Data exploration
Data exploration is a set of tools that you can use to look at, visualize, and infer about an unknown dataset. The tools explored here will include data summary, distribution of variables, missing values, and finally variable reduction. It should be noted that this is not a complete list of potential tools that can be used for data exploration.
Data summary
One of the first steps in getting the data summary is to assess the number of variables and measurements. As a convention we tend to put the variables in columns while putting the measurements as rows. For dataframes this is very simple to assess while for matrices this can become tricky. Let's for example take a look at the "iris dataset".
using DataSci4Chem
data = dataset("datasets", "iris");
data[1:5,:]
Row | SepalLength | SepalWidth | PetalLength | PetalWidth | Species |
---|---|---|---|---|---|
Float64 | Float64 | Float64 | Float64 | Cat… | |
1 | 5.1 | 3.5 | 1.4 | 0.2 | setosa |
2 | 4.9 | 3.0 | 1.4 | 0.2 | setosa |
3 | 4.7 | 3.2 | 1.3 | 0.2 | setosa |
4 | 4.6 | 3.1 | 1.5 | 0.2 | setosa |
5 | 5.0 | 3.6 | 1.4 | 0.2 | setosa |
We can see that there are five variables in the dataset. Four of which are numerical while one of the variables is categorical. To be able to explore the data, we should look at the mean, median, maximum, minimum, and standard deviation.

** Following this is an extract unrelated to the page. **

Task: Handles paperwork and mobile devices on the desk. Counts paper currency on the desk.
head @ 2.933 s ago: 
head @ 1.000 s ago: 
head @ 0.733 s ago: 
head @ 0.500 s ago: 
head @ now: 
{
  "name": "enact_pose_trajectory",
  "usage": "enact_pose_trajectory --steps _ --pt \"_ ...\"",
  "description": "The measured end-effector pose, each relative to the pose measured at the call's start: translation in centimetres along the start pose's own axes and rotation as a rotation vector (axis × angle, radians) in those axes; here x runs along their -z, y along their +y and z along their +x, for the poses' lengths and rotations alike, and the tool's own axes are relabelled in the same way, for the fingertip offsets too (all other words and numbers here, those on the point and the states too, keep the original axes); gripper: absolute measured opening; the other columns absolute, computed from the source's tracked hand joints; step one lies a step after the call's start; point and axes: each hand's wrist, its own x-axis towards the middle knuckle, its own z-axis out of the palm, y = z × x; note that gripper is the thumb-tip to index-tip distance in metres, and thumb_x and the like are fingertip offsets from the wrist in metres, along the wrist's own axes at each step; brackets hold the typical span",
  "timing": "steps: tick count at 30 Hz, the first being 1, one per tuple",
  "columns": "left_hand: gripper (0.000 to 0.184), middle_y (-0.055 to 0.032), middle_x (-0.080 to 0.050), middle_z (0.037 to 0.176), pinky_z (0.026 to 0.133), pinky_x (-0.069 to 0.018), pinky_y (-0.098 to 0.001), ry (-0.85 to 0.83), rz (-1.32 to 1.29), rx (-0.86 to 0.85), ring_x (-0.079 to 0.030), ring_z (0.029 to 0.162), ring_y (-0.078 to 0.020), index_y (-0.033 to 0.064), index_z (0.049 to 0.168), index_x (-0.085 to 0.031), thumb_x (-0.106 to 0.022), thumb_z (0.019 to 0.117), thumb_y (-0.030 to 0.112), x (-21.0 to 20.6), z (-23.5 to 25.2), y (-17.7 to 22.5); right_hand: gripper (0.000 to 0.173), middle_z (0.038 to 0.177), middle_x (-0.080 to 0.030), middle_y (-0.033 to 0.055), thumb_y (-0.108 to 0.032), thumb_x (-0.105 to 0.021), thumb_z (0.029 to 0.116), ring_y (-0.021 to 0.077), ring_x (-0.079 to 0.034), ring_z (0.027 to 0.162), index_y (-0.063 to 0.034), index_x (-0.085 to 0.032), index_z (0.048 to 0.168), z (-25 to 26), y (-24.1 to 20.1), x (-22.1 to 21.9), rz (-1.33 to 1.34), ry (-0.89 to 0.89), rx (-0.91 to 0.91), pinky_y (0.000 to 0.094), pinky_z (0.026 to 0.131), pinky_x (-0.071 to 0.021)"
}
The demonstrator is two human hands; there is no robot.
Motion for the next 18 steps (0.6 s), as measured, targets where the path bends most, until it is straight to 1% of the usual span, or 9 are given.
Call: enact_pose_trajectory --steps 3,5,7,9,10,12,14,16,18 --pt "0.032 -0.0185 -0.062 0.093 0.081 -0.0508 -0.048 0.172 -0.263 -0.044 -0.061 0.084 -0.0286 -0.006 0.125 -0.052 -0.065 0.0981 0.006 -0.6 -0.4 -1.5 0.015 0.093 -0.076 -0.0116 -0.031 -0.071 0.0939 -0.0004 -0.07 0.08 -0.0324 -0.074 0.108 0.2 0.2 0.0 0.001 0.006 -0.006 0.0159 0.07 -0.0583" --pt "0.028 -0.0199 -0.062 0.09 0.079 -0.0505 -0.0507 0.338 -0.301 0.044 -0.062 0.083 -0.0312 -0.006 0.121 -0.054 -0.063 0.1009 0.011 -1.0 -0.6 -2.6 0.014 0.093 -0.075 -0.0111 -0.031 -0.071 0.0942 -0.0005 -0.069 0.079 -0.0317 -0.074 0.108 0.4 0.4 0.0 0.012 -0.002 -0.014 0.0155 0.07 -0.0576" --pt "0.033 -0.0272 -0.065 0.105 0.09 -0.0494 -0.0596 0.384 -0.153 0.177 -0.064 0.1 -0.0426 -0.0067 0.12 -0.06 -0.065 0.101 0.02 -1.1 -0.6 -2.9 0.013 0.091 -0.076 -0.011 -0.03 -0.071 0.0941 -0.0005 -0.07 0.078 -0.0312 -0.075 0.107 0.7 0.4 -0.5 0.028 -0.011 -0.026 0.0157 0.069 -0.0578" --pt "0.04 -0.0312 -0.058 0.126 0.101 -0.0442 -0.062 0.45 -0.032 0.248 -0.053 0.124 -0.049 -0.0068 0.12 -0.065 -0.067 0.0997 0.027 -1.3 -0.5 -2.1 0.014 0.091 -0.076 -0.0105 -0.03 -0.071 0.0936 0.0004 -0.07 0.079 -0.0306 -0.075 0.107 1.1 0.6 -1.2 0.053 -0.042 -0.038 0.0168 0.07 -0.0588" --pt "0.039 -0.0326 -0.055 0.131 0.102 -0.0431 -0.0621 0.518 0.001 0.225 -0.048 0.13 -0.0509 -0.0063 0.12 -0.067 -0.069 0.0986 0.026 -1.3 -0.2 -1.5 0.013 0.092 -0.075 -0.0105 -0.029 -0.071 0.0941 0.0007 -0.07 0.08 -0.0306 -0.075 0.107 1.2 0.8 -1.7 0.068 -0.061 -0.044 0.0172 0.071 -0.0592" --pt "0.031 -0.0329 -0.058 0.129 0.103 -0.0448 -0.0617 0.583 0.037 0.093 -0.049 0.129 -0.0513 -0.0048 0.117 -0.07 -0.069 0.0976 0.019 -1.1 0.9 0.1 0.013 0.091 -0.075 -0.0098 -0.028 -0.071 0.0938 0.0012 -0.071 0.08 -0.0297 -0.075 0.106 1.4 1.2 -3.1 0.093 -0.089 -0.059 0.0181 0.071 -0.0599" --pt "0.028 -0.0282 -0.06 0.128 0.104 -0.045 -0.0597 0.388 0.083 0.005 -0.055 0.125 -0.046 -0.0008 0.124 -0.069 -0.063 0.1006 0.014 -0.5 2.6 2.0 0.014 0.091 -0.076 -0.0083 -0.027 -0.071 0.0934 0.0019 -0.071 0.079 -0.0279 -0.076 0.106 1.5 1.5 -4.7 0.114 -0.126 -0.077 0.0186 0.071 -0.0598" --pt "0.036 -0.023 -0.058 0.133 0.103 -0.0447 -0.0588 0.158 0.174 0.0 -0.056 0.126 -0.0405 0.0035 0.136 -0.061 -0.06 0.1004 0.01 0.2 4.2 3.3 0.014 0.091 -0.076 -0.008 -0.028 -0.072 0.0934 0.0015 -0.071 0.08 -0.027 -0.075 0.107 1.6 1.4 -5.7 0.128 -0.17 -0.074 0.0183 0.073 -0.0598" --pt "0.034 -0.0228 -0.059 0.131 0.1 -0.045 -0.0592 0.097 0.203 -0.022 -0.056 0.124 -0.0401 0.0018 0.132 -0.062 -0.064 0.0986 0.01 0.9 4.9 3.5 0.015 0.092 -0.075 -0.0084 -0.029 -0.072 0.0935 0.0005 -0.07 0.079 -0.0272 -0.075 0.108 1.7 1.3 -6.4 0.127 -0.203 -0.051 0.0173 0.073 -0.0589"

For the calculation of mean (i.e. average) we can use the function mean(-). The mean can be calculated column wise, row wise, and on the full dataset. In this case we are interested to evaluate the mean of each column as here they represent each variable.
Please note that functions mean, median, etc work on matrices rather than dataframes. Therefore you must to first convert your data into a matrix via Matrix(-). Also, categorical data cannot be converted to a matrix as matrices cannot hold mixed data.
using DataSci4Chem
data_c = Matrix(data[:,1:4])
md = mean(data_c,dims = 1 )
1×4 Matrix{Float64}:
5.84333 3.05733 3.758 1.19933
Similar to the mean, there are built in functions for median(-), minimum(-), and maximum(-).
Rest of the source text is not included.